### GOAL OF THE EXERCISE
Only the lines with "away" in them need to be copied from the listing.

────

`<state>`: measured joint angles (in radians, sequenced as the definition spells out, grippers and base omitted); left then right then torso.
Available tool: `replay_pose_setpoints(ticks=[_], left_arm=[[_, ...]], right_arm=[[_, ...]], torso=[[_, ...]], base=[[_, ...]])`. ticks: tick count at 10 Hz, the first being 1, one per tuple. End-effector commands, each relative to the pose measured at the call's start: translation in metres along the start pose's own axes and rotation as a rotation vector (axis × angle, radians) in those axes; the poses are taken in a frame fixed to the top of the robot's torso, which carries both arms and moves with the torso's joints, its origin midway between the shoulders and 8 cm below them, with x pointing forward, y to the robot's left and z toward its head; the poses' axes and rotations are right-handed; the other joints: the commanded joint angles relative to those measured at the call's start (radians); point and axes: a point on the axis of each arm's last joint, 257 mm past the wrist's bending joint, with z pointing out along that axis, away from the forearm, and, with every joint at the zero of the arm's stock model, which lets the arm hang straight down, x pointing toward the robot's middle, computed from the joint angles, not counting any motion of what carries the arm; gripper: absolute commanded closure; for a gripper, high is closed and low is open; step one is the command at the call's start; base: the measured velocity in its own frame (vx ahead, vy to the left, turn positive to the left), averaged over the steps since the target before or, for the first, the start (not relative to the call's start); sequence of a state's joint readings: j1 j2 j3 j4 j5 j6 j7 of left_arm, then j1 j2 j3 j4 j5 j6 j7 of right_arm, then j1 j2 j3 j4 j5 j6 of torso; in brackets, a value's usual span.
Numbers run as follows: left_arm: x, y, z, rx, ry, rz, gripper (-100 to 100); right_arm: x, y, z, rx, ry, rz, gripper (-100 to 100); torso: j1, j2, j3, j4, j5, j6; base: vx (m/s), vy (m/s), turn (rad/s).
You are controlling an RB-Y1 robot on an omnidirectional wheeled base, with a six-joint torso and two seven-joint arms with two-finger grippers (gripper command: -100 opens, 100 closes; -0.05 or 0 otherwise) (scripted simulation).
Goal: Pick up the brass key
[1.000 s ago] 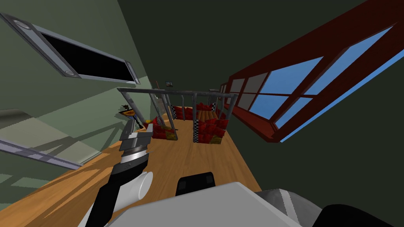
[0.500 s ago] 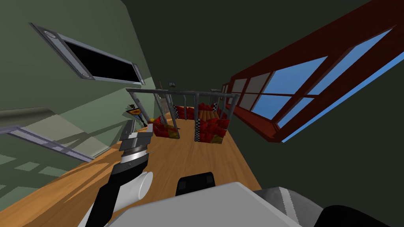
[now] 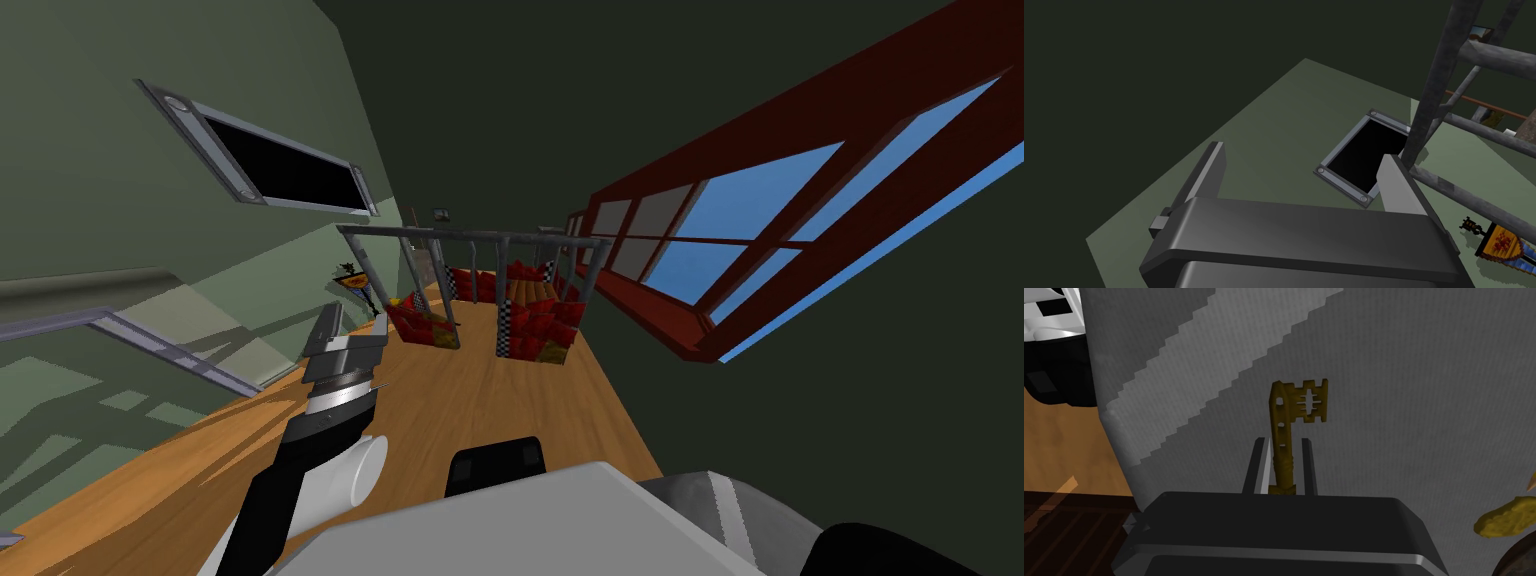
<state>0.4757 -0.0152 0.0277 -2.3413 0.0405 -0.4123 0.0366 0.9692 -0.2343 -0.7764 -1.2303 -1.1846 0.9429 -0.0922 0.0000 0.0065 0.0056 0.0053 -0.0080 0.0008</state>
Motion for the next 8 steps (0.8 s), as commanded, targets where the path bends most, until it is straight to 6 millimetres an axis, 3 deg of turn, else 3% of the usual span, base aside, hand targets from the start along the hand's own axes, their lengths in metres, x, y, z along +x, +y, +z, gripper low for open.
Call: replay_pose_setpoints(ticks=[1,7,8], left_arm=[[0.0,0.0,0.0,0.0,0.0,0.0,0],[0.0,0.0,0.0,0.0,0.0,0.0,0],[0.0,0.0,0.0,0.0,0.0,0.0,0]], right_arm=[[0.006,-0.002,-0.002,0.004,0.003,0.008,100],[0.017,-0.011,-0.002,0.02,0.009,0.046,100],[0.017,-0.011,-0.002,0.02,0.009,0.05,0]], torso=[[0.0,0.0,0.0,0.0,0.0,0.0],[0.0,0.001,0.001,0.0,0.0,0.001],[-0.001,-0.001,0.0,0.0,0.0,0.001]], base=[[-0.053,0.02,0.078],[-0.047,0.023,0.048],[0.0,0.0,0.0]])
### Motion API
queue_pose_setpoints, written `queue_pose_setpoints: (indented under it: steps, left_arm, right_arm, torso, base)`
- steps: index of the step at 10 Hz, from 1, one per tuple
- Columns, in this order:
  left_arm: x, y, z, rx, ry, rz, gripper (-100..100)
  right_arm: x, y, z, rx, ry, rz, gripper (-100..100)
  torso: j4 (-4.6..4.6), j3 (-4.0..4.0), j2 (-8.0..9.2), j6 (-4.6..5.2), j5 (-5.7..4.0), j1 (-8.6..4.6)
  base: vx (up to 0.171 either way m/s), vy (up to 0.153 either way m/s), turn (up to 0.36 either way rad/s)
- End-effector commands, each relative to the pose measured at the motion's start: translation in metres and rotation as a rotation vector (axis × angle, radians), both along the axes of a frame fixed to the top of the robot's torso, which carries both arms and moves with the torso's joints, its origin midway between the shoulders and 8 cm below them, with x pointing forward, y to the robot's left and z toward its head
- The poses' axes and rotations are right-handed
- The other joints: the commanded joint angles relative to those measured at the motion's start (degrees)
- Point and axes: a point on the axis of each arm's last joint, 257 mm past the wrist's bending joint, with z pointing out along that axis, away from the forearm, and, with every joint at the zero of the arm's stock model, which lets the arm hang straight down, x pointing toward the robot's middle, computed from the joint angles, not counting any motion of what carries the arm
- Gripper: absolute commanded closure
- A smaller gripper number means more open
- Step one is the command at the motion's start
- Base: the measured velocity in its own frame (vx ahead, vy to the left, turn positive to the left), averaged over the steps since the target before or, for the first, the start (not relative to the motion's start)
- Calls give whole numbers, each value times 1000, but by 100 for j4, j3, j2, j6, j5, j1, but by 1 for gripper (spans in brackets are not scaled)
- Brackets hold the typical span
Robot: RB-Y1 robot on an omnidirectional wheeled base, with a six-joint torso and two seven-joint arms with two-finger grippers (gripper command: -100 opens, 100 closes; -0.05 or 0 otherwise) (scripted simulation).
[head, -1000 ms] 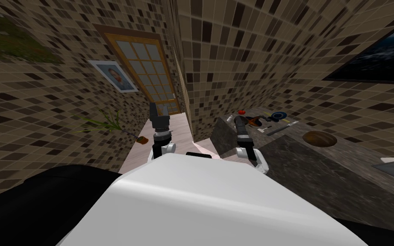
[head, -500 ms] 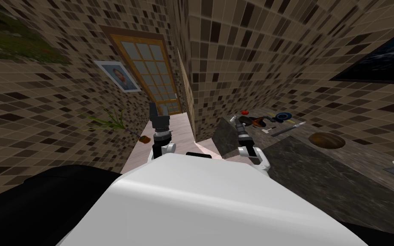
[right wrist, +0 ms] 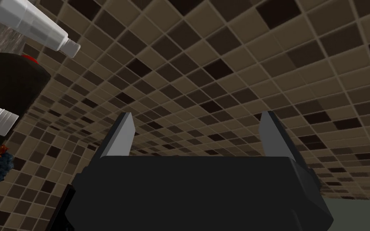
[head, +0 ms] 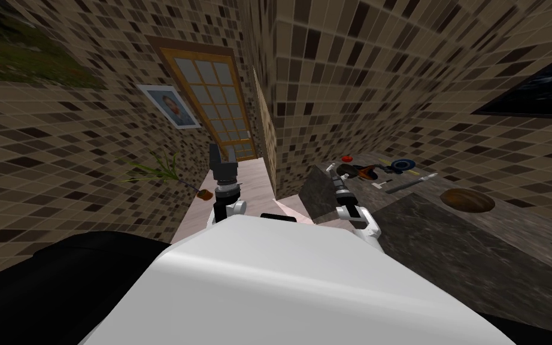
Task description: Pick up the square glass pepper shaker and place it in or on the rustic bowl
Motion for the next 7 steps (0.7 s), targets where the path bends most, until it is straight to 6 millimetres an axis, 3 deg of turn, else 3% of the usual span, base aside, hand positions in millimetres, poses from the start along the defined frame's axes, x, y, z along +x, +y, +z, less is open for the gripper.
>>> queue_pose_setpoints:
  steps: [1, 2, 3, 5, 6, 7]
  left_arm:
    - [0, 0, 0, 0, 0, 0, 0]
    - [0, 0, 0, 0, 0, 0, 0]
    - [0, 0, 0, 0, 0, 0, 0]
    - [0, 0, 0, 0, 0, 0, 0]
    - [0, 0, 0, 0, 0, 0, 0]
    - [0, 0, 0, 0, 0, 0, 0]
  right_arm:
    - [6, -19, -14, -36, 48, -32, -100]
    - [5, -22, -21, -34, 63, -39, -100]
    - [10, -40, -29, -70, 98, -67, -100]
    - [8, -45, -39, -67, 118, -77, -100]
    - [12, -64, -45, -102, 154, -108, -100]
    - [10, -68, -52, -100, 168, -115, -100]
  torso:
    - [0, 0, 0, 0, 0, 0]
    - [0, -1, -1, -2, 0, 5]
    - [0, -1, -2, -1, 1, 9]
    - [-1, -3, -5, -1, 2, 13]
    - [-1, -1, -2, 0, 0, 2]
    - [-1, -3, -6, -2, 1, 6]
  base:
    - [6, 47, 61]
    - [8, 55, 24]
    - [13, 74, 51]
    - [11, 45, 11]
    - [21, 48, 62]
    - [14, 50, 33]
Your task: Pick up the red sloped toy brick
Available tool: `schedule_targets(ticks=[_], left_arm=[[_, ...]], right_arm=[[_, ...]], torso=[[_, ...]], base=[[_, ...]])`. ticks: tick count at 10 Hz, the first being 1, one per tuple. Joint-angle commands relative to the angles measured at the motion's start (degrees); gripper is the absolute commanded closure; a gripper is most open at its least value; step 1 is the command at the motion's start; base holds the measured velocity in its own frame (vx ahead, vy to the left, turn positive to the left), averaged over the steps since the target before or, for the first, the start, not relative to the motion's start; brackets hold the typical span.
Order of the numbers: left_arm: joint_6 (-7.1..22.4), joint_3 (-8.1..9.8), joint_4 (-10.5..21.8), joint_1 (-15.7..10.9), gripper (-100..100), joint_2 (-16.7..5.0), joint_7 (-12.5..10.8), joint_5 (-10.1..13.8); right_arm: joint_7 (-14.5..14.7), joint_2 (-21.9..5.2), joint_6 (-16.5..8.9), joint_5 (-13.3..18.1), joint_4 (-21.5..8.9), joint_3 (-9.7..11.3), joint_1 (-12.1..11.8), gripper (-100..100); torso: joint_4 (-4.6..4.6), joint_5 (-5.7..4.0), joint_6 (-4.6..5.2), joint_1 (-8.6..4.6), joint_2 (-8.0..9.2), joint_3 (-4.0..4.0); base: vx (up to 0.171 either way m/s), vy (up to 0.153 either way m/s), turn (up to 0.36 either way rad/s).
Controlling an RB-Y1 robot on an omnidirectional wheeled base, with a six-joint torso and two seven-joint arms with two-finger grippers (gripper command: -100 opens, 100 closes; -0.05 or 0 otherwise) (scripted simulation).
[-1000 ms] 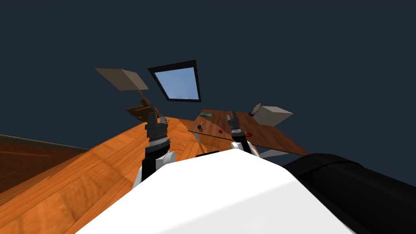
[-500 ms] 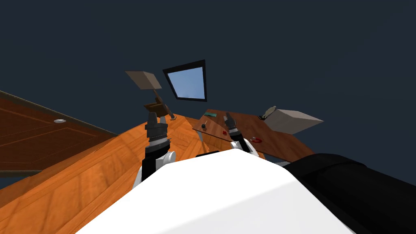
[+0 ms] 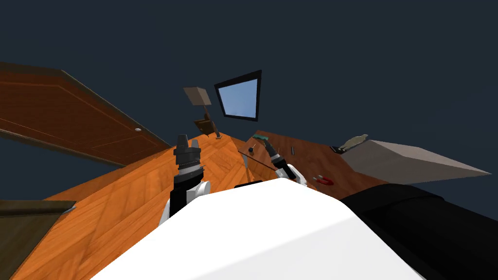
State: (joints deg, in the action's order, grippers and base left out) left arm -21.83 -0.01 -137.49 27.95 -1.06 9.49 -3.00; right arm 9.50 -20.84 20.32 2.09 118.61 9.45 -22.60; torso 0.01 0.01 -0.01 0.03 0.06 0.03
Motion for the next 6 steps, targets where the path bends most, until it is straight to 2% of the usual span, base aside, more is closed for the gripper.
schedule_targets(ticks=[1,3,4,6], left_arm=[[0.0,0.0,0.0,0.0,0,0.0,0.0,0.0],[0.0,0.01,0.0,0.01,0,0.0,0.0,0.0],[0.0,0.01,0.0,0.0,0,0.0,0.0,0.0],[0.0,0.01,0.0,0.01,0,0.0,0.0,0.0]], right_arm=[[2.65,-2.86,-1.41,-0.3,-2.46,1.9,1.26,-100],[5.66,-6.39,-2.97,-0.6,-5.54,4.61,2.33,-100],[5.66,-6.76,-2.97,-0.6,-5.54,4.61,2.33,-100],[8.56,-10.53,-4.64,-0.88,-8.65,7.64,3.1,-100]], torso=[[0.0,0.0,0.0,0.0,0.0,0.0],[0.0,-0.02,0.03,-0.09,0.0,0.0],[0.0,-0.02,0.02,-0.11,0.0,0.0],[0.0,-0.03,0.04,-0.11,-0.03,-0.01]], base=[[-0.027,-0.002,0.429],[-0.021,-0.017,0.316],[-0.012,-0.017,0.123],[-0.011,-0.021,0.279]])
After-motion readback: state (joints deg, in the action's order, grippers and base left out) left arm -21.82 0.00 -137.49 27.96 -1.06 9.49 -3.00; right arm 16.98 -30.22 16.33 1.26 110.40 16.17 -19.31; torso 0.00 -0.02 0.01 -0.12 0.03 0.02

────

### ANSWER TO THIS EXERCISE
Available tool: `replay_pose_setpoints(ticks=[_], left_arm=[[_, ...]], right_arm=[[_, ...]], torso=[[_, ...]], base=[[_, ...]])`. ticks: tick count at 10 Hz, the first being 1, one per tuple. End-effector commands, each relative to the pose measured at the call's start: translation in metres along the start pose's own axes and rotation as a rotation vector (axis × angle, radians) in those axes; the poses are taken in a frame fixed to the top of the robot's torso, which carries both arms and moves with the torso's joints, its origin midway between the shoulders and 8 cm below them, with x pointing forward, y to the robot's left and z toward its head; the poses' axes and rotations are right-handed; the other joints: the commanded joint angles relative to those measured at the call's start (radians); point and axes: a point on the axis of each arm's last joint, 257 mm past the wrist's bending joint, with z pointing out along that axis, away from the forearm, and, with every joint at the zero of the arm's stock model, which lets the arm hang straight down, x pointing toward the robot's middle, computed from the joint angles, not counting any motion of what carries the arm; gripper: absolute commanded closure; for a gripper, high is closed and low is open; step one is the command at the call's start; base: the measured velocity in its own frame (vx ahead, vy to the left, turn positive to the left), averaged over the steps since the target before or, for the first, the start (not relative to the call's start); sequence of a state's joint readings: j1 j2 j3 j4 j5 j6 j7 of left_arm, then j1 j2 j3 j4 j5 j6 j7 of right_arm, then j1 j2 j3 j4 j5 j6 of torso; in brackets, a value's usual span.
- Point and axes: a point on the axis of each arm's last joint, 257 mm past the wrist's bending joint, with z pointing out along that axis, away from the forearm, and, with every joint at the zero of the arm's stock model, which lets the arm hang straight down, x pointing toward the robot's middle, computed from the joint angles, not counting any motion of what carries the arm

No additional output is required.